カエルさんに恋しました
出会い
職場のおじ様に誘われ、タイムカードを押したら直ぐに指定の店へと向かった私。
退職間近な白髪混じりのおじ様に人気なのが、私、田中久美子。今流行りの40代。
自分で言うのもなんだけど、40に足を踏み入れた途端にモテモテ。早くに結婚したが
二人の息子が成人するのを待って間もなく
念願の離婚。あと少しで自由になるのだ。
飲み会に誘われたら喜んで出向く。今夜は異業種交流。どんな人が来ているのか多少気にはなるが、特に緊張とか人見知りとか無い。美味しい食事とお酒さえあれば満足。しかも、四十路とは言え紅一点だ。ほぼオゴリだと践んでいる。こうなれば、よほどの汚男じゃない限り、だれでも構わない。

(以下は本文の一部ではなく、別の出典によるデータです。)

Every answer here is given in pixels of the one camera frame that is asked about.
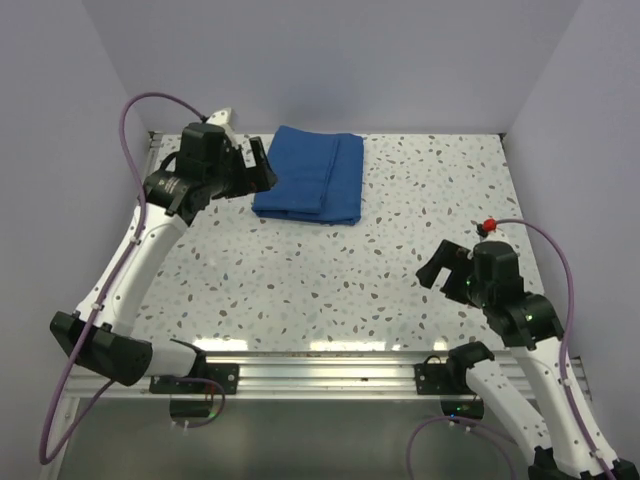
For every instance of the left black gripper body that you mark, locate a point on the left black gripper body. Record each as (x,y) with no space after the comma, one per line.
(226,177)

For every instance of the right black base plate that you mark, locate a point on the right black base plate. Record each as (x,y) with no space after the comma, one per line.
(433,378)

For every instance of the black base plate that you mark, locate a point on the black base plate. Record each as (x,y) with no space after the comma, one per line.
(205,379)
(433,378)

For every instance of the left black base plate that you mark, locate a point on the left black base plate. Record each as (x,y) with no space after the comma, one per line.
(205,379)

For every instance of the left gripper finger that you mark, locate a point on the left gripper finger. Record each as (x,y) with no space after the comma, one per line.
(259,178)
(258,152)

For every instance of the blue surgical cloth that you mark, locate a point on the blue surgical cloth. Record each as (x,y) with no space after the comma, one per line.
(319,178)

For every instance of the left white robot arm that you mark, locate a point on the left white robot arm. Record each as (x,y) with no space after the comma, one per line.
(98,334)

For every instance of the aluminium mounting rail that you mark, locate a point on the aluminium mounting rail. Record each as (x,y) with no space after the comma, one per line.
(311,376)

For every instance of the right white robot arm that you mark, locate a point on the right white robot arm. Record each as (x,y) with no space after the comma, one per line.
(556,431)

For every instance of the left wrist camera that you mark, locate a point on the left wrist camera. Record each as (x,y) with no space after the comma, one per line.
(224,118)

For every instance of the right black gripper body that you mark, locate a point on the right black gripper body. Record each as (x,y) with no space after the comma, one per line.
(470,289)

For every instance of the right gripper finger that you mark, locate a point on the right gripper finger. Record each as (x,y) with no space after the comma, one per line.
(428,274)
(452,257)

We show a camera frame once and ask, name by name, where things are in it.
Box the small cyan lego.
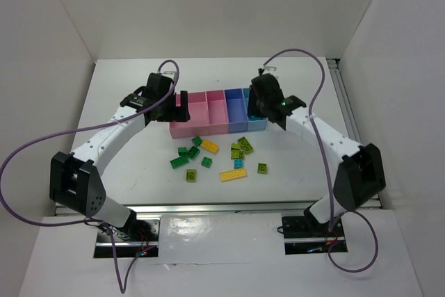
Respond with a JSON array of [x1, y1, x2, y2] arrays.
[[234, 159, 244, 169]]

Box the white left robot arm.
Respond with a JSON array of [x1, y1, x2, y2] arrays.
[[49, 73, 191, 235]]

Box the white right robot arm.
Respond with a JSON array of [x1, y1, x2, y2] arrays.
[[248, 74, 386, 225]]

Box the large pink bin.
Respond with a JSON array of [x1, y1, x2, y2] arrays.
[[169, 92, 209, 138]]

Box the light blue bin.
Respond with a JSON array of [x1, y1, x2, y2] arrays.
[[242, 87, 268, 132]]

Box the dark green square lego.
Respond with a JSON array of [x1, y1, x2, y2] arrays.
[[192, 136, 202, 147]]

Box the dark blue bin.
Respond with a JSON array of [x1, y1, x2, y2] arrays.
[[225, 88, 248, 134]]

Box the small pink bin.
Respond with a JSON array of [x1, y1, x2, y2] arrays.
[[206, 90, 229, 135]]

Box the small dark green lego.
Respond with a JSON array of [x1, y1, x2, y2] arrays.
[[178, 147, 187, 156]]

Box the yellow short lego brick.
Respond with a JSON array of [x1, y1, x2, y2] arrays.
[[200, 140, 219, 154]]

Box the dark green upturned lego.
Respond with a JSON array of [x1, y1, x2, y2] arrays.
[[186, 146, 200, 160]]

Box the dark green long lego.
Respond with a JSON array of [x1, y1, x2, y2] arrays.
[[170, 156, 189, 169]]

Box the lime long lego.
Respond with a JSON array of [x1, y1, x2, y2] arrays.
[[237, 137, 253, 154]]

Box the dark green lego right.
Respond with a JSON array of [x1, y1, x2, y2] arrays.
[[201, 156, 213, 168]]

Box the lime stacked lego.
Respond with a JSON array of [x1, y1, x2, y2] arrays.
[[230, 143, 245, 160]]

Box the yellow long lego plate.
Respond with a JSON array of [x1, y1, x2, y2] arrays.
[[219, 168, 248, 182]]

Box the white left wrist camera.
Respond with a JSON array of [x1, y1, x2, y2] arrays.
[[161, 71, 177, 81]]

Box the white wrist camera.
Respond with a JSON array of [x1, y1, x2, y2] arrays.
[[161, 71, 177, 81], [258, 65, 277, 75]]

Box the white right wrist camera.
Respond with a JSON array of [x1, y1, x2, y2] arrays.
[[258, 65, 277, 75]]

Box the aluminium right rail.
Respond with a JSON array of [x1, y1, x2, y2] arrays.
[[327, 58, 362, 143]]

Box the aluminium rail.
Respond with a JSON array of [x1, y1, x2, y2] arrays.
[[128, 201, 313, 214], [327, 58, 362, 143]]

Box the aluminium front rail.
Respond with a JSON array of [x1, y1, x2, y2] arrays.
[[128, 201, 313, 214]]

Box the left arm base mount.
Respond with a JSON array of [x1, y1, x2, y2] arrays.
[[93, 214, 161, 259]]

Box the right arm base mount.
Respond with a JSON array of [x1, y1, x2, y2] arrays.
[[276, 210, 348, 255]]

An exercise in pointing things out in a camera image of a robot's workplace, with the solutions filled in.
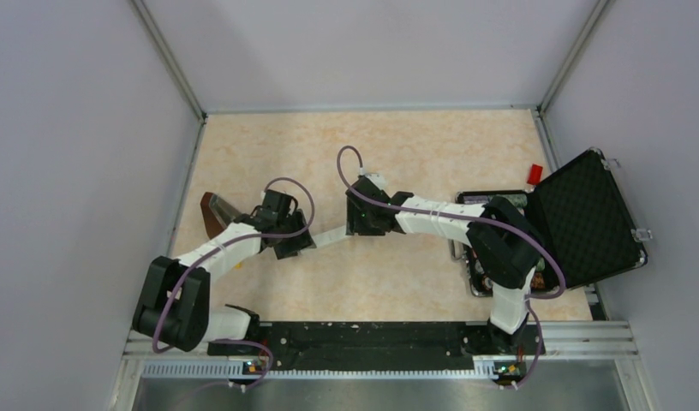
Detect white remote control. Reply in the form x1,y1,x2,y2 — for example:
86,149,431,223
312,226,350,249

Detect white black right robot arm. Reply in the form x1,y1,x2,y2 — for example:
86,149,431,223
346,176,545,353

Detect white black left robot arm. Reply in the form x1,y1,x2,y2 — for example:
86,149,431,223
132,189,315,352

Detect brown round object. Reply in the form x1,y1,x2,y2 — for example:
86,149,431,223
200,192,242,240

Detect red toy brick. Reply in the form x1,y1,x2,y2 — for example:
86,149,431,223
526,164,544,187

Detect black poker chip case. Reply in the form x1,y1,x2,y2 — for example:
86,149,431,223
455,148,648,289

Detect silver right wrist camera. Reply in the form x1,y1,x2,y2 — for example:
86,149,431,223
364,173,387,190

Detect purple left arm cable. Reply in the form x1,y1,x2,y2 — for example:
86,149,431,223
152,176,317,392

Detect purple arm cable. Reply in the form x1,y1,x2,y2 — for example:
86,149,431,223
152,176,317,392
335,145,567,388

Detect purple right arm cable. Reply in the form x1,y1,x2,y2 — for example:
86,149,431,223
335,145,567,388

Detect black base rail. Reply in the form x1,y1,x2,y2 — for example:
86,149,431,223
207,321,546,372

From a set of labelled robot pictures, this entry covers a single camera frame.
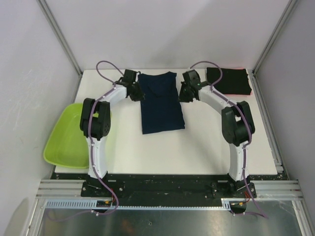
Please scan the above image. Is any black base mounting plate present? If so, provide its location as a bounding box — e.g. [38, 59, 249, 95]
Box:
[80, 173, 257, 200]

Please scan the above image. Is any grey slotted cable duct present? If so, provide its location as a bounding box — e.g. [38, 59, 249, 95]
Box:
[44, 198, 233, 210]

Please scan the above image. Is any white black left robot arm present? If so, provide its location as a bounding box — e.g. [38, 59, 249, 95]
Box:
[80, 69, 144, 197]

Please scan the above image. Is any folded black t shirt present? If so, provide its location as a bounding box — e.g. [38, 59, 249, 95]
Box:
[214, 68, 252, 95]

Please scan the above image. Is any green plastic bin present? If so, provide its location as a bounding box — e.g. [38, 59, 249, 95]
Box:
[43, 103, 89, 169]

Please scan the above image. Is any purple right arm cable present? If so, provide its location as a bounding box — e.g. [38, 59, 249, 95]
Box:
[189, 60, 269, 219]

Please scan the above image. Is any left aluminium frame post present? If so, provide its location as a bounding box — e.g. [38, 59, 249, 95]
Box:
[36, 0, 83, 76]

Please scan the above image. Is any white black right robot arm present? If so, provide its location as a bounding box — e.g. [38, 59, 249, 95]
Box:
[179, 70, 255, 197]

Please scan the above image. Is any aluminium frame post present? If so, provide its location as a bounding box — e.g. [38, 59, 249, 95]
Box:
[36, 0, 83, 76]
[252, 0, 299, 74]

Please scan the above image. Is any aluminium front frame rail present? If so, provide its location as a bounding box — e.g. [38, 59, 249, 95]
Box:
[35, 179, 304, 201]

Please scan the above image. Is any navy blue t shirt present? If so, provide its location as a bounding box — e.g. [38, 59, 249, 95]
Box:
[138, 71, 185, 135]

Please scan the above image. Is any right aluminium frame post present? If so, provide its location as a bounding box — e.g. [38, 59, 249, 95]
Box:
[252, 0, 299, 74]

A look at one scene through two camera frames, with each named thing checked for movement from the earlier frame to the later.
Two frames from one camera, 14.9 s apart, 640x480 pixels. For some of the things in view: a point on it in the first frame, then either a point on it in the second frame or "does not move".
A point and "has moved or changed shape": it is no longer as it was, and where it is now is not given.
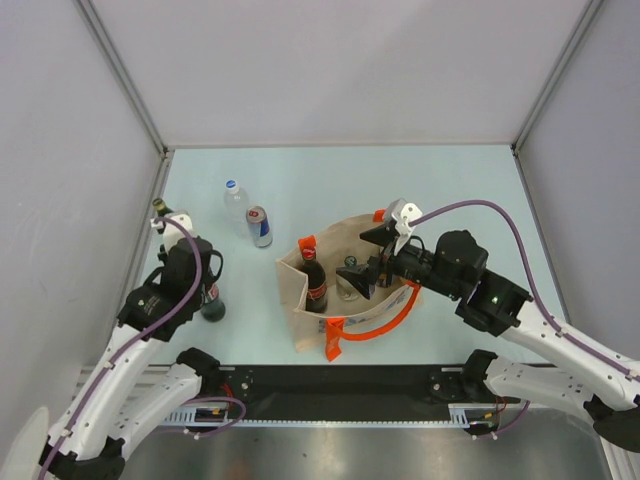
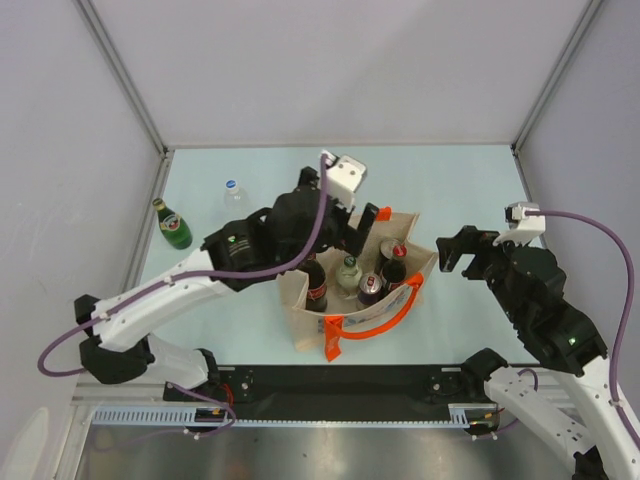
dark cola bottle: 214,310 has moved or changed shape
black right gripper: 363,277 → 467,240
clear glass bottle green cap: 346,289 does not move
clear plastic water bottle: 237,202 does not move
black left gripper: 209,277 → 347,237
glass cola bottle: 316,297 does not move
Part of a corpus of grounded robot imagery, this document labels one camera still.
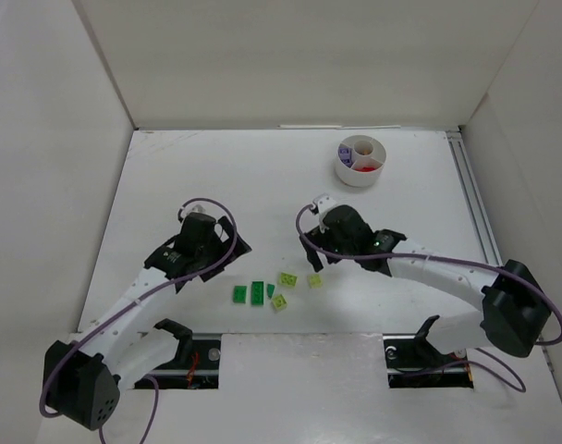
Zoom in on lime small lego brick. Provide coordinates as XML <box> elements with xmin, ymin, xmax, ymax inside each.
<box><xmin>307</xmin><ymin>274</ymin><xmax>323</xmax><ymax>289</ymax></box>

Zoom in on green long lego brick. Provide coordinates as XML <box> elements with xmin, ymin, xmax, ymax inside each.
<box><xmin>250</xmin><ymin>281</ymin><xmax>265</xmax><ymax>306</ymax></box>

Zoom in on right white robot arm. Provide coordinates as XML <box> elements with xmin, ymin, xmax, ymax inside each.
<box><xmin>208</xmin><ymin>195</ymin><xmax>555</xmax><ymax>358</ymax></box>

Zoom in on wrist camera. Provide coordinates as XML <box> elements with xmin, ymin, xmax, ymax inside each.
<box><xmin>177</xmin><ymin>203</ymin><xmax>206</xmax><ymax>221</ymax></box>
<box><xmin>311</xmin><ymin>193</ymin><xmax>338</xmax><ymax>232</ymax></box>

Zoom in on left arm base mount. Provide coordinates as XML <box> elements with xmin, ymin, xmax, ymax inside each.
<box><xmin>150</xmin><ymin>318</ymin><xmax>222</xmax><ymax>390</ymax></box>

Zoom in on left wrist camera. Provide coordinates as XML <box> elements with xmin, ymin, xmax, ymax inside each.
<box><xmin>177</xmin><ymin>203</ymin><xmax>206</xmax><ymax>221</ymax></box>

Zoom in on lime long lego brick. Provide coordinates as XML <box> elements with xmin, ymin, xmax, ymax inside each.
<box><xmin>278</xmin><ymin>272</ymin><xmax>298</xmax><ymax>288</ymax></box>

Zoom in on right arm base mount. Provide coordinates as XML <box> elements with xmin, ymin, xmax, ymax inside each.
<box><xmin>383</xmin><ymin>315</ymin><xmax>474</xmax><ymax>389</ymax></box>

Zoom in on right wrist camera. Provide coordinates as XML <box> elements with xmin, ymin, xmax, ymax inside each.
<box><xmin>311</xmin><ymin>193</ymin><xmax>338</xmax><ymax>232</ymax></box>

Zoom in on green rounded lego brick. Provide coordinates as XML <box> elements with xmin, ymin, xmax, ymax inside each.
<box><xmin>232</xmin><ymin>286</ymin><xmax>248</xmax><ymax>304</ymax></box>

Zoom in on white round divided container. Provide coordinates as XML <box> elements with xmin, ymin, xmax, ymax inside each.
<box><xmin>334</xmin><ymin>135</ymin><xmax>386</xmax><ymax>188</ymax></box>

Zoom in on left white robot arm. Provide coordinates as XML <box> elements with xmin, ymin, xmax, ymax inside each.
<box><xmin>40</xmin><ymin>211</ymin><xmax>251</xmax><ymax>431</ymax></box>

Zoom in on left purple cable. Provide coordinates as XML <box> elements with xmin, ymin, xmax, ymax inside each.
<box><xmin>38</xmin><ymin>197</ymin><xmax>239</xmax><ymax>444</ymax></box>

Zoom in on aluminium rail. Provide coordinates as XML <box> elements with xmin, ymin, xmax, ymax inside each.
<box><xmin>446</xmin><ymin>131</ymin><xmax>502</xmax><ymax>265</ymax></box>

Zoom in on lime square lego brick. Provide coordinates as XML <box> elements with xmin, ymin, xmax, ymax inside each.
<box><xmin>271</xmin><ymin>294</ymin><xmax>287</xmax><ymax>312</ymax></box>

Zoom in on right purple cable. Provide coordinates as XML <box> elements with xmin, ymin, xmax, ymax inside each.
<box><xmin>294</xmin><ymin>203</ymin><xmax>562</xmax><ymax>393</ymax></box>

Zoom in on purple cable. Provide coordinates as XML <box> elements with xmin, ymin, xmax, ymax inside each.
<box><xmin>294</xmin><ymin>203</ymin><xmax>562</xmax><ymax>393</ymax></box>
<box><xmin>38</xmin><ymin>197</ymin><xmax>239</xmax><ymax>444</ymax></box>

店は真新しいビルの一階で、直ぐにわかった。開き戸をカラカラと開け中を覗くと、完全和食の店作りに不似合いな、真っ赤なニットのおばさんが「いらっしゃいませ」と甲高く叫んだ。どうみても安いバーのママ風。私を奥へと案内してくれた。そこには先に来ていた同じ職場のおじ様、村田さんがいた。そして掘りごたつの向こうには見知らぬ二人の男性がいた。
なぜだか、その一人の私を見る様子がまるで映画かドラマのワンシーンの様に、ゆっくりとゆっくりと時間が流れて行く感じが不思議で印象的だった。
会釈しながら腰かけて自己紹介する頃には、時間は普通に流れだし初対面のお二人が60歳のおじ様仲間で、特にカッコいい訳でもなくデブでもなく、普通のおじ様だとお見受けしたところで乾杯したのであった。